Chapitre 58
essayer de déterminer le motif qui les force pour observer la loi.
Maintenant la vérité est que quelques-uns observent la loi de Dieu d'un esprit servile,
et seulement pour peur de perdre leurs âmes. Autres principalement d'un mercenaire
esprit par égard pour la récompense promise à ceux qui le gardent, et,
comme notre Père du Bienheureux dit très heureusement: "Beaucoup gardent les Commandements comme
les médecines sont prises, plutôt qu'ils peuvent s'échapper de mort éternelle que cela
ils peuvent vivre donc comme plaire à notre Sauveur." Un de ses proverbes favoris
été: "C'est meilleur de craindre Dieu d'amour que l'aimer de peur."

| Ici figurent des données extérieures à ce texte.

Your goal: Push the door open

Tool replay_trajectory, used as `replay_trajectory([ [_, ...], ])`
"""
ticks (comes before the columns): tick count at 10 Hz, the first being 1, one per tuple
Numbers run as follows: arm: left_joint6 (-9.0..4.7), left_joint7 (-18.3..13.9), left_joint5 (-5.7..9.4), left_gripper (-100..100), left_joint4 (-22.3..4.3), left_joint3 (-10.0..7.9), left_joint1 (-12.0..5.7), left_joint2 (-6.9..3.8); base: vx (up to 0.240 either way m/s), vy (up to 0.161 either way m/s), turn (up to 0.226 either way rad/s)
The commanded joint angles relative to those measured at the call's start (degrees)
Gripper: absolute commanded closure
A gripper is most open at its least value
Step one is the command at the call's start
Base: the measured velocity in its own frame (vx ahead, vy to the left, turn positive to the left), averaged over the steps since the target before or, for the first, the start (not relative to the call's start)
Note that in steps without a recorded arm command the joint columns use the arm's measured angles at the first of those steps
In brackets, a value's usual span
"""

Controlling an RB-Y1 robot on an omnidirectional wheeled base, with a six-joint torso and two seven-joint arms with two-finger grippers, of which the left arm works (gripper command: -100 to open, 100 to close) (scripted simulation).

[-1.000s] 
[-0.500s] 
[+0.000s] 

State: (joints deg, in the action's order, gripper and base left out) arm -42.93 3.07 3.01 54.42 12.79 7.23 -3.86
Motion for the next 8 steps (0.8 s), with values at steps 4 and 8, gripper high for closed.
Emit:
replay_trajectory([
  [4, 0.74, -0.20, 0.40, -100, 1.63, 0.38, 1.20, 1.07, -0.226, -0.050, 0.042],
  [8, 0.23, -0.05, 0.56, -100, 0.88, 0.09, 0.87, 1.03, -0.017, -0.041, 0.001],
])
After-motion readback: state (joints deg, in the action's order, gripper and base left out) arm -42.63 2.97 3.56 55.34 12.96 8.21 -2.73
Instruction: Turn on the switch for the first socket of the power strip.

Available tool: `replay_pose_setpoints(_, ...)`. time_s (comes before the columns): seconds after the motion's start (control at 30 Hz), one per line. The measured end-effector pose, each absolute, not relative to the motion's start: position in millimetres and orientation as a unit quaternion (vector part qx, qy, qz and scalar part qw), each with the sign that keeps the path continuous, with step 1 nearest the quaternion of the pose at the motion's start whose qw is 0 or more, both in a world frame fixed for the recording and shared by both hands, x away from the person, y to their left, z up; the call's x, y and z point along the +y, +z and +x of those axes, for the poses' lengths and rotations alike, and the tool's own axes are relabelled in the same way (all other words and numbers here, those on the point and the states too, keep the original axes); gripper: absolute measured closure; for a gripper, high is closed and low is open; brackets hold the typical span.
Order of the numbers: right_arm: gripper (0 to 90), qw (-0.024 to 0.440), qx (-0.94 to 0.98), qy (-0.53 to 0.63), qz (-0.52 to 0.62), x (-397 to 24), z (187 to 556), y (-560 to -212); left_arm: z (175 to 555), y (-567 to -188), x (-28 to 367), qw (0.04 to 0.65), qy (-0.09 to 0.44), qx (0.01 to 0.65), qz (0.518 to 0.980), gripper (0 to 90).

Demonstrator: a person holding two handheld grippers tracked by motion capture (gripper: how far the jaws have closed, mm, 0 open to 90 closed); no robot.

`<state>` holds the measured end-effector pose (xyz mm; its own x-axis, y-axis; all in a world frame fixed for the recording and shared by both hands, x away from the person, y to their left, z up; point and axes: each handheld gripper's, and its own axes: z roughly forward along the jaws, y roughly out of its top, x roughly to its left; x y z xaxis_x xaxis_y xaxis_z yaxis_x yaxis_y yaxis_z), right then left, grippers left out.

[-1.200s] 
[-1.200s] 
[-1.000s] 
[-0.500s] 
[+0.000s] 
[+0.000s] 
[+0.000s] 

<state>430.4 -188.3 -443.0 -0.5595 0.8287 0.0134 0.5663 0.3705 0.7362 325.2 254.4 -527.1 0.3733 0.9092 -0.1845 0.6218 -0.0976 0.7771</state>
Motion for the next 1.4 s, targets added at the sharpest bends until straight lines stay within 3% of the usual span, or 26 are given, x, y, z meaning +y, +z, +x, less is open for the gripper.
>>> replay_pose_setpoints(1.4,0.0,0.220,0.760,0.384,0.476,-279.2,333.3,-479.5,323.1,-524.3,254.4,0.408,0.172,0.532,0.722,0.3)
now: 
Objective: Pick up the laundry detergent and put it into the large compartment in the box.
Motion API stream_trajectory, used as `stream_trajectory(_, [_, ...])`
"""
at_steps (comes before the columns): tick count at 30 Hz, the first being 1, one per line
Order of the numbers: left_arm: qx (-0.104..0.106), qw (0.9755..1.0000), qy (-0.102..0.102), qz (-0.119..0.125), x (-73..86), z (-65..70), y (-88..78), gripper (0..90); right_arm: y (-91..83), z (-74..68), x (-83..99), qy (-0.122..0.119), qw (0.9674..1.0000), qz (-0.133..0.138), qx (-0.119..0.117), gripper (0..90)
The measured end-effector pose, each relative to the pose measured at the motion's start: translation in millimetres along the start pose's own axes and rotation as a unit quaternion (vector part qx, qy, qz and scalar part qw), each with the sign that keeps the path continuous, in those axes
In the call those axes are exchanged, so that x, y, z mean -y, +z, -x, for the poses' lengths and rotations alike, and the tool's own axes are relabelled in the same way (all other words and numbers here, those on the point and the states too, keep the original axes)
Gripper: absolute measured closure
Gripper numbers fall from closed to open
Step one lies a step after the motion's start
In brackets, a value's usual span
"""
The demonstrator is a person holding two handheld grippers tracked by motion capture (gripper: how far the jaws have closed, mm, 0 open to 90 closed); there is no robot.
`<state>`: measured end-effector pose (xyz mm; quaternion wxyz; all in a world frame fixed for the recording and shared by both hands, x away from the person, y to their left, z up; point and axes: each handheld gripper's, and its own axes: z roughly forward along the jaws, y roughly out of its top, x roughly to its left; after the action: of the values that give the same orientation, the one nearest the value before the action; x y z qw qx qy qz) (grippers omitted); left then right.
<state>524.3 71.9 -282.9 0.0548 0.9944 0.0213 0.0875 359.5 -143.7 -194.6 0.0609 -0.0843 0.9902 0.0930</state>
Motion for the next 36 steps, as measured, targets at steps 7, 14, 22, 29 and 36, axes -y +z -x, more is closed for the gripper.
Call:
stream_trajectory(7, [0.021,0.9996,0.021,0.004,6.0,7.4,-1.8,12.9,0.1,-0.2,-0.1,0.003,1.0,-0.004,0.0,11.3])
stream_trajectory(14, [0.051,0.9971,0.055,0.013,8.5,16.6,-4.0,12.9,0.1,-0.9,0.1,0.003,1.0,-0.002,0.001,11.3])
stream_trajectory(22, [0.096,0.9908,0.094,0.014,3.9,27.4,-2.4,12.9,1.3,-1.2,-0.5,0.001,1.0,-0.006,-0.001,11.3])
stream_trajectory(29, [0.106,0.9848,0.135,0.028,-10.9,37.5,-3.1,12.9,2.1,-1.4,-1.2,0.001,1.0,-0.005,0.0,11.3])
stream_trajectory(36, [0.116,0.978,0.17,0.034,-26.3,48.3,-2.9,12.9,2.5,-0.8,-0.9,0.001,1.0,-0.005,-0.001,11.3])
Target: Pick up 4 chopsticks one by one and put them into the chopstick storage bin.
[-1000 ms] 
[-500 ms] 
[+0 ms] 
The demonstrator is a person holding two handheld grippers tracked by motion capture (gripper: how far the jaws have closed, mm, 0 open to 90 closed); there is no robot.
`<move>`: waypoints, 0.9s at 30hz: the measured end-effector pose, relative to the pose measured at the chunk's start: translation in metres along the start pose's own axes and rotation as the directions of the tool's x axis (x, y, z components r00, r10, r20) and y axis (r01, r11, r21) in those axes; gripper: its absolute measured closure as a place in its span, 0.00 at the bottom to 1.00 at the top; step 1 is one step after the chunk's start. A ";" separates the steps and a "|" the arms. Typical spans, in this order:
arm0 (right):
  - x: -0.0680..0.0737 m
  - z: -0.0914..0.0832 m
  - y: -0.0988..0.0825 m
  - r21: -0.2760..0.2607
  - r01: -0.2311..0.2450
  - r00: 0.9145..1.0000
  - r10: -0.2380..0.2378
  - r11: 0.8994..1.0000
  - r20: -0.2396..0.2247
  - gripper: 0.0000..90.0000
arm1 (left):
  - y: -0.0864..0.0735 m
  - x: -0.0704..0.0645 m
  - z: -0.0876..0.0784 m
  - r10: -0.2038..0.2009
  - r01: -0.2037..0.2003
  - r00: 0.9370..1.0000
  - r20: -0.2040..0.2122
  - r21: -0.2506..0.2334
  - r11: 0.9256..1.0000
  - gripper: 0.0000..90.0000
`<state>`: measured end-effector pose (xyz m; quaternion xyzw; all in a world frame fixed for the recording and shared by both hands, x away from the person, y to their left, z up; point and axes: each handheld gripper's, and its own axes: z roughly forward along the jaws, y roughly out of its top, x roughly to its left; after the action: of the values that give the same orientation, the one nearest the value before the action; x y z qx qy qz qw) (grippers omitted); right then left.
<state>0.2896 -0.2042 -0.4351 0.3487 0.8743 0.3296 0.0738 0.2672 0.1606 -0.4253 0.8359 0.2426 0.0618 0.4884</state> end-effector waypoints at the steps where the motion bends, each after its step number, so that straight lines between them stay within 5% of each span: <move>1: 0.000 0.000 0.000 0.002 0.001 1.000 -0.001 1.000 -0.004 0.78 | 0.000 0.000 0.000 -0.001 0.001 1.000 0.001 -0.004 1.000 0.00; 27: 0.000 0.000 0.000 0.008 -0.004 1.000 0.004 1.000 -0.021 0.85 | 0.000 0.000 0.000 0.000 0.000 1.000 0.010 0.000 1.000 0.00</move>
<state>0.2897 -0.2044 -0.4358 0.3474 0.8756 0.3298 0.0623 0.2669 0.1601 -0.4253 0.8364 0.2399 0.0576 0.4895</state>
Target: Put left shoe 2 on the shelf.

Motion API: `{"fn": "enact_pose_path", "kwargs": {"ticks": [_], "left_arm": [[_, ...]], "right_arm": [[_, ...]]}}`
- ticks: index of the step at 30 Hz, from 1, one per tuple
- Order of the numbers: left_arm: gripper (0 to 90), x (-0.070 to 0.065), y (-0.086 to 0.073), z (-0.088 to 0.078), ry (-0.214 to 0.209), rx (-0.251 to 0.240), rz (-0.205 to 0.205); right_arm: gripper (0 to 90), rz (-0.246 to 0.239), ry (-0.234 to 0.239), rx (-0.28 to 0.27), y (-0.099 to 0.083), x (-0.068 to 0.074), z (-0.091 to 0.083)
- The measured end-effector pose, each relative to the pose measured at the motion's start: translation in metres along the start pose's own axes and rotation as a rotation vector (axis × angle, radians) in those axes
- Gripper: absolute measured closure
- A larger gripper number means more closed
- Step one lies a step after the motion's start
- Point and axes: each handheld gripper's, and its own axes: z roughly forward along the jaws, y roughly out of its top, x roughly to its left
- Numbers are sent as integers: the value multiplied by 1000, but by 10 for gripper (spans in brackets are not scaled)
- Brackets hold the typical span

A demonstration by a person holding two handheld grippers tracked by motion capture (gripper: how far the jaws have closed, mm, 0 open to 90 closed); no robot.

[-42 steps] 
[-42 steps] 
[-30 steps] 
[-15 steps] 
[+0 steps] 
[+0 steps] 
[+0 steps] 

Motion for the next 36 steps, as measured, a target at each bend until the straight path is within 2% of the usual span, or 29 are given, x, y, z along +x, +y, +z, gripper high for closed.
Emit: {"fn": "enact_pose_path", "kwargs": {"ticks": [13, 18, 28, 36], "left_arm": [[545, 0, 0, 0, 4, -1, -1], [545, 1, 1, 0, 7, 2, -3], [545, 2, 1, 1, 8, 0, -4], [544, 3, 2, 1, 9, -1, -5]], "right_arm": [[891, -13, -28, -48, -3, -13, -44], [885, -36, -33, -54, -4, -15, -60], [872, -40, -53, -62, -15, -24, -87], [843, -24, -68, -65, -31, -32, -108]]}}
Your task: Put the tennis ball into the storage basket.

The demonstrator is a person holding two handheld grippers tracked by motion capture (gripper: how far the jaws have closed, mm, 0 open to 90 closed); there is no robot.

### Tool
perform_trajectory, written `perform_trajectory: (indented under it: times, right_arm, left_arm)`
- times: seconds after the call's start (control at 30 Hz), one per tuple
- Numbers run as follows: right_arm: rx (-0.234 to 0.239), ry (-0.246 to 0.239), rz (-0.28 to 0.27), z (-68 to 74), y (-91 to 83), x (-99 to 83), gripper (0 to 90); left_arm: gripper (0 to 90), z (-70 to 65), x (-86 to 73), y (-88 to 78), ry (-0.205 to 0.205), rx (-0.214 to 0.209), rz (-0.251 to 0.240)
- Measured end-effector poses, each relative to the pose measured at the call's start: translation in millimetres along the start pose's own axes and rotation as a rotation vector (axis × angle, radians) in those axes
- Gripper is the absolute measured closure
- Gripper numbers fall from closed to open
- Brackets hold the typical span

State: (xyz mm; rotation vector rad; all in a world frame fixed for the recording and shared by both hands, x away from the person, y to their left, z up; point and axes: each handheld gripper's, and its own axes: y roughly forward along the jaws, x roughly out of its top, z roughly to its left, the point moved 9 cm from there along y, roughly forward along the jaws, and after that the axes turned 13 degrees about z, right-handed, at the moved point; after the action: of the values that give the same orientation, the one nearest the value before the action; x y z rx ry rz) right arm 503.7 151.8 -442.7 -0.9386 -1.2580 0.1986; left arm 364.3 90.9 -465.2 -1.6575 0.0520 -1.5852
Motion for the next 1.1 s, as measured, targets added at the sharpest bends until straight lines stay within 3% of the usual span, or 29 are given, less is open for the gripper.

Il dit aussi: Il y a des gens qui, cependant agréable un médicament peut
soyez, sentez une répugnance quand a exigé pour le prendre, simplement du fait de
sa médecine de l'existence. Si aussi il y a des âmes qui conçoivent un absolu
antipathie à n'importe quoi ils sont commandés pour faire, seulement parce qu'ils sont donc
commandé." Comme bientôt, cependant, comme l'amour de Dieu est répandez en avant dans le coeur
alors le fardeau de la loi devient sucré par le Saint-Esprit, et son joug
allumez, à cause du désir extrême de ce coeur à s'il vous plaît Dieu par le
observation de Ses préceptes. "Il n'y a pas de travail", il va dire, "où
l'amour est, ou s'il y en a, c'est un travail d'amour. Le travail a mélangé avec
l'amour est un certain _bitter-sweet_, plus agréable au palais que cela
lequel est seulement sucré. Donc alors fait l'amour céleste conformez-nous à la volonté
de Dieu et nous fait avec soin observer Ses commandements, ce qui est la volonté
de Sa Majesté Divine Que nous désirons vouloir. Afin que ce contentement
avec sa violence sucrée et aimable la nécessité d'obéir anticipe
lequel la loi impose sur nous, en convertissant cette nécessité dans la vertu de
aimez, et chaque difficulté dans joie."[4]
[Note en bas de page 1: Tim. i. 9.]
[Note en bas de page 2: Réservez viii. c. 1.]